**WHAT IS NEEDED**: Would you please retype, exactly, the lines of the listing below between the line with "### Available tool" and the line with "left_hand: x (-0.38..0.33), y", inclusive?
• • • • •
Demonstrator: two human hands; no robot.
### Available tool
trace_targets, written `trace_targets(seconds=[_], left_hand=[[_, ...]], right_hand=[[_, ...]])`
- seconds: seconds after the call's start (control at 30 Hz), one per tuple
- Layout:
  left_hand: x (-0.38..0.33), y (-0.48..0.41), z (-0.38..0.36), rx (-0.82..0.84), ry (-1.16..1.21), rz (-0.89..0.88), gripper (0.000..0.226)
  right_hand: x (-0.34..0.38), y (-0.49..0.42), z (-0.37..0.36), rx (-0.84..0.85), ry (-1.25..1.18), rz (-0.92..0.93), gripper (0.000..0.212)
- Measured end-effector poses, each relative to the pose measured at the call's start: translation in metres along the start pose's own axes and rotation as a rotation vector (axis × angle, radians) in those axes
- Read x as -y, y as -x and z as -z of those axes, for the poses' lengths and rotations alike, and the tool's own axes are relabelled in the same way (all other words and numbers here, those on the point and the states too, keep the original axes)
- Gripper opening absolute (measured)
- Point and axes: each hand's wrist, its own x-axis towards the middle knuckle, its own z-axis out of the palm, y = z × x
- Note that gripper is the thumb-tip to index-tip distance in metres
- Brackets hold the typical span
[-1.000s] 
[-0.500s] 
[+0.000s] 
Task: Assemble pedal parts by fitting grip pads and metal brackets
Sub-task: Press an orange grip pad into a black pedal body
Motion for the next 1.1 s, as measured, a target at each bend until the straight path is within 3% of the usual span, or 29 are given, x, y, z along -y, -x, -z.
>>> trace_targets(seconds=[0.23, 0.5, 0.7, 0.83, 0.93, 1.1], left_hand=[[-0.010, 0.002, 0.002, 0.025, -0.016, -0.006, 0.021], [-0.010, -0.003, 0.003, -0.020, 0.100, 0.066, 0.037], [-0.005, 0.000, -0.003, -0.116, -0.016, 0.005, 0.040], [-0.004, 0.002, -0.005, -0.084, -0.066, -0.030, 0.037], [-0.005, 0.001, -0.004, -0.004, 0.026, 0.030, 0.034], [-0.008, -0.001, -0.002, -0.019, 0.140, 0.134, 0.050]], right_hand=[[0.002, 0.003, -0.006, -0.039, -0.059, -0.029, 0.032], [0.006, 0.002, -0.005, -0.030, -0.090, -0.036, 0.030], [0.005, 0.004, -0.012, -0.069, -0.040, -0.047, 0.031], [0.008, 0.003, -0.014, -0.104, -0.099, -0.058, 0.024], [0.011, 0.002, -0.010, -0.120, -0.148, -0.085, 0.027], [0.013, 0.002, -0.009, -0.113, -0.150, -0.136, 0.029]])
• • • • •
**COMPLETED TASK**:
### Available tool
trace_targets, written `trace_targets(seconds=[_], left_hand=[[_, ...]], right_hand=[[_, ...]])`
- seconds: seconds after the call's start (control at 30 Hz), one per tuple
- Layout:
  left_hand: x (-0.38..0.33), y (-0.48..0.41), z (-0.38..0.36), rx (-0.82..0.84), ry (-1.16..1.21), rz (-0.89..0.88), gripper (0.000..0.226)

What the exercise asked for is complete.